■ DIRECTIONS FOR THIS TASK:
The answer should consist of every line of the material, repeated verbatim.

■ SUPPLIED DATA:
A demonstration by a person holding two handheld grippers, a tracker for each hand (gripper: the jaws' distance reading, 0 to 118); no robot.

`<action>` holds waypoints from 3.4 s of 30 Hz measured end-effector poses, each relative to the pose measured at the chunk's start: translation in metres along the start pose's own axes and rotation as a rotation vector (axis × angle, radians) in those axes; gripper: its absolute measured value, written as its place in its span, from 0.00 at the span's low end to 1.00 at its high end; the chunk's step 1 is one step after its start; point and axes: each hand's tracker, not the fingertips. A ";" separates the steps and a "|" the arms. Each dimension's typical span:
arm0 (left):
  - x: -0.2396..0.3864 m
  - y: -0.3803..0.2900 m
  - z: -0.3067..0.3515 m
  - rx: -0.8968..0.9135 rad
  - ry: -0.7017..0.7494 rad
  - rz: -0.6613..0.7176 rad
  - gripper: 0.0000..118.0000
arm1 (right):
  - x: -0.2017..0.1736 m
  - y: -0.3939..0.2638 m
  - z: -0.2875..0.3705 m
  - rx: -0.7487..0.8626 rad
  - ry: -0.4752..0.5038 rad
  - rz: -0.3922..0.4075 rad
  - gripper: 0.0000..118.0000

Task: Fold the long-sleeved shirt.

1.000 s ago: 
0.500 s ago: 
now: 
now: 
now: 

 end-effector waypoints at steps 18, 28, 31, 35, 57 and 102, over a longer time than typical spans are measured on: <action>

■ RESULT OF THE EXERCISE:
A demonstration by a person holding two handheld grippers, a tracker for each hand (gripper: the jaws' distance reading, 0 to 118); no robot.

`<action>` holds waypoints from 3.4 s of 30 Hz measured end-effector poses, each relative to the pose measured at the chunk's start: translation in metres along the start pose's own axes and rotation as a rotation vector (axis × angle, radians) in those axes; gripper: its absolute measured value, written as its place in its span, from 0.00 at the span's low end to 1.00 at its high end; the chunk's step 1 is one step after its start; point and axes: each hand's tracker, not the fingertips. A ";" separates the steps and a "|" the arms. Each dimension's typical span:
arm0 (left):
  - x: -0.2396..0.3864 m
  - y: -0.3803..0.2900 m
  - z: -0.3067..0.3515 m
  - rx: -0.8968..0.9135 rad
  - ry: -0.7017..0.7494 rad
  - rz: -0.6613..0.7176 rad
  - gripper: 0.0000..118.0000
arm1 (right):
  - x: -0.2017..0.1736 m
  - y: -0.3939..0.2638 m
  - z: -0.2875..0.3705 m
  - rx: -0.7487..0.8626 rad
  - ry: -0.4752..0.5038 rad
  - rz: -0.3922..0.4075 rad
  - gripper: 0.0000..118.0000

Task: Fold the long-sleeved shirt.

1.000 s ago: 
0.500 s ago: 
now: 
now: 
now: 

 end-effector waypoints at steps 18, 28, 31, 35, 57 and 102, over a longer time than typical spans are measured on: <action>

The answer has been fully stated.